An examination of the size, furnishing, and equipment of specific rooms and the rates fixed for them accentuates the seriousnes of complainant’s objection. Thus, the examiner listed room #309 as being 16 x 18 in size. Actually, the room is 10 x 12. It is an outside room with one double bed and only one window, and is priced by the Director at $3.50. Room 230 is an outside room, 20 x 22, has two windows, two single beds, and is also priced at $3.50. Room 311, an inside room, approximately the same size as room 309, is priced at $3.50. Room 304, an outside room, 10 x 20, with two windows, is priced the same as room 309. Rooms 308 and 310, outside rooms, 14 x 20, with two windows and two double beds are priced at $3.50. Rooms 322, 326 and 328 are outside rooms, 20 x 22, with two windows and two double beds, and are priced at $3.50. Room 341, a small 10 x 12 inside room, with one double bed and one window, is priced at $3.50, while room 346, an outside room, 20 x 20, with two windows, is priced at $2.50, $1.00 less than the smaller inside room. Room 546, a 20 x 20 outside room is priced the same as room 541, a small 10 x 12 inside room. These are vivid examples evincing the fact that the examiner fixed the same rates for large outside rooms with better exposure and more furniture as those he fixed for small inside rooms with less furniture.

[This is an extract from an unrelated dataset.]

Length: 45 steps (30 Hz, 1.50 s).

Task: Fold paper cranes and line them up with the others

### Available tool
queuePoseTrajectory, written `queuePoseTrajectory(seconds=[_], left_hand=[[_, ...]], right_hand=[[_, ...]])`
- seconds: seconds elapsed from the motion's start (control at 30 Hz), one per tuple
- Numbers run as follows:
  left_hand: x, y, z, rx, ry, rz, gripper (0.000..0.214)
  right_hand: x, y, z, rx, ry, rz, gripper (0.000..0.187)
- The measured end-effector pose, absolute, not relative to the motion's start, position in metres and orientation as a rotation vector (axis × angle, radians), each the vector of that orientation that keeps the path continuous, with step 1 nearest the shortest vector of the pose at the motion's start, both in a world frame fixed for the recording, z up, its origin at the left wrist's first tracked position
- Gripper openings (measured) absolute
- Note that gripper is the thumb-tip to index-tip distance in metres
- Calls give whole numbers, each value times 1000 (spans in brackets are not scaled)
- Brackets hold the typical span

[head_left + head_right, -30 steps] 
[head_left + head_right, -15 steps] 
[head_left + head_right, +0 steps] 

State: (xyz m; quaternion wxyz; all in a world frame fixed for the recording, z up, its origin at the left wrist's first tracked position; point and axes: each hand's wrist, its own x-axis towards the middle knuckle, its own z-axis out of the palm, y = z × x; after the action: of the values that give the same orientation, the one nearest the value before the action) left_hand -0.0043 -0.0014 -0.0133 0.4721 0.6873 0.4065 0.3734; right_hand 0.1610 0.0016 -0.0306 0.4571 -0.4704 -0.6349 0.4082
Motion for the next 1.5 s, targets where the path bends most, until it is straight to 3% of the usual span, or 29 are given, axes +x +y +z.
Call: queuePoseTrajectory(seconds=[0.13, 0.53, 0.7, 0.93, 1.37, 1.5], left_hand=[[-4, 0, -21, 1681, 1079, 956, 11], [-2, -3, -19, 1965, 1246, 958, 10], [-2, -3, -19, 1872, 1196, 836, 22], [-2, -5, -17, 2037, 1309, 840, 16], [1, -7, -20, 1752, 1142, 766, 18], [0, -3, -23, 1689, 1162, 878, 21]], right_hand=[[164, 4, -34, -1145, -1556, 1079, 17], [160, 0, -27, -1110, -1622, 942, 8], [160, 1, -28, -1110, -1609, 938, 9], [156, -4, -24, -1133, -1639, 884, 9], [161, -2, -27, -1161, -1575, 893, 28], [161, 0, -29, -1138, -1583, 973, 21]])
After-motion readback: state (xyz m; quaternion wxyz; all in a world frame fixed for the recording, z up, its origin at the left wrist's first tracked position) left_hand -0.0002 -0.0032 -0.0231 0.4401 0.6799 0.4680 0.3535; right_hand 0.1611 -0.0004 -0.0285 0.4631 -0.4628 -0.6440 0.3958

Rooms 473, 475, 477 and 479 are outside rooms with bath priced at $2.50. Rooms 472, 474, 476 and 478, directly across the hall, without bath, and approximately the same size are priced at $2.25, only 25 cents less than the rooms with bath. The reasonable differential between rooms with bath and those without bath is much greater.
Complainant has directed our attention to other similar glaring unexplained discrepancies which we think it unnecessary to detail. Suffice it to say that the mentioned comparisons and others appearing in the record inevitably impel us to the conclusion that the Director’s subordinates, in fixing the rate schedule, capriciously failed to give consideration to such essential factors as size, location and furnishings of the rooms. They arbitrarily ignored obvious salient facts. Indeed, the Director’s statement, when he was confronted with the examiner’s schedule, is not without significance. His explanation of the discrepancies was that the examiner must have seen but one or two rooms and assumed that they were typical of all others throughout the hotel. The result was an unreasonable, arbitrary rate schedule, which must be set aside.
Judgment will enter setting aside the order.